#### [WORK TO BE COMPLETED]
The line with "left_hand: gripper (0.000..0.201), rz", the line with "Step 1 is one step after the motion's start", and all lines between them in the material below: return these exactly, and no others.

#### [DATASET EXCERPT]
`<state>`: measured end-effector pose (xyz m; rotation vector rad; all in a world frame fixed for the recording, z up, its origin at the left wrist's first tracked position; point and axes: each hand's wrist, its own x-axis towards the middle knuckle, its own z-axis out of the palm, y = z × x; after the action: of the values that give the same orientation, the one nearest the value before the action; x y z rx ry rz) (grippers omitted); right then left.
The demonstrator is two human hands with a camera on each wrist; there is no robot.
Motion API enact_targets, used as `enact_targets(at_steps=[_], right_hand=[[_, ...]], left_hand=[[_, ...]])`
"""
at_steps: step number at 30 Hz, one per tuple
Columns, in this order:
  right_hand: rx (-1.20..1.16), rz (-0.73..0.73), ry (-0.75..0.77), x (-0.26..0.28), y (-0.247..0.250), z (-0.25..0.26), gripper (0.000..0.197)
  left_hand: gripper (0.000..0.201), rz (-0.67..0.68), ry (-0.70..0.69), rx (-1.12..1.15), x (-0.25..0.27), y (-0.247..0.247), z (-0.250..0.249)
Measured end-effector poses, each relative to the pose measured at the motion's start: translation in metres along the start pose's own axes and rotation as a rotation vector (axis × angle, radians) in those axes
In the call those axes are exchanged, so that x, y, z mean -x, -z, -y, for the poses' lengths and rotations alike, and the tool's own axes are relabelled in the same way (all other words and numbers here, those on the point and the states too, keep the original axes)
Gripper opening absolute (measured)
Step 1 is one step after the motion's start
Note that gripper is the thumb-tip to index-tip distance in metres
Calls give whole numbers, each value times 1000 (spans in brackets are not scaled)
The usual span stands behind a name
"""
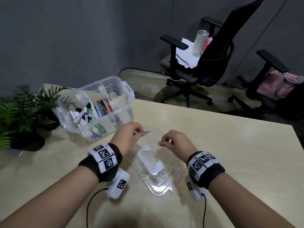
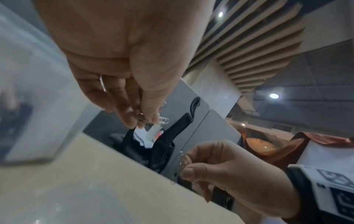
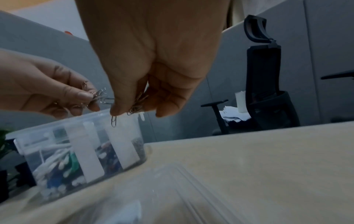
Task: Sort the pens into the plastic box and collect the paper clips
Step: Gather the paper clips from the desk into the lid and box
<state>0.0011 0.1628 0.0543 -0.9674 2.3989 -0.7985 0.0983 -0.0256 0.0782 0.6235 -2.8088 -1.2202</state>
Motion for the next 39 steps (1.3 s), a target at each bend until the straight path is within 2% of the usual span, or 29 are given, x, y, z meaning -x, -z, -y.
enact_targets(at_steps=[4,8,10,13,16,21,27,31,33,36,39], right_hand=[[3,-80,70,-38,15,34,10],[27,-152,91,-75,26,61,10],[39,-175,78,-93,29,71,11],[41,-209,83,-114,28,82,11],[52,-237,89,-135,20,93,10],[9,-305,89,-164,0,114,10],[59,-174,56,-172,-20,118,16],[-83,-286,93,-148,-16,108,19],[-72,-311,98,-123,-16,91,20],[16,-261,6,-74,-24,50,25],[66,-166,-139,-21,-34,5,28]], left_hand=[[5,-133,-38,-93,-24,55,5],[12,-219,-14,-132,-64,84,23],[15,-208,5,-137,-79,85,32],[11,-102,46,-201,-89,78,46],[21,-42,61,-174,-91,76,59],[24,-158,-9,-106,-83,86,68],[23,-182,-133,-52,-59,91,56],[19,-25,-230,-11,-36,78,40],[18,73,-227,-28,-22,60,38],[21,225,-165,-71,-2,23,48],[29,339,-80,-217,14,-13,66]])
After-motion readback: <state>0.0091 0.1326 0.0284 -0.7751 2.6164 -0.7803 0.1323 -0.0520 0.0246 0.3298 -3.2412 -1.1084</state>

#### [TASK ANSWER]
  left_hand: gripper (0.000..0.201), rz (-0.67..0.68), ry (-0.70..0.69), rx (-1.12..1.15), x (-0.25..0.27), y (-0.247..0.247), z (-0.250..0.249)
Measured end-effector poses, each relative to the pose measured at the motion's start: translation in metres along the start pose's own axes and rotation as a rotation vector (axis × angle, radians) in those axes
In the call those axes are exchanged, so that x, y, z mean -x, -z, -y, for the poses' lengths and rotations alike, and the tool's own axes are relabelled in the same way (all other words and numbers here, those on the point and the states too, keep the original axes)
Gripper opening absolute (measured)
Step 1 is one step after the motion's start

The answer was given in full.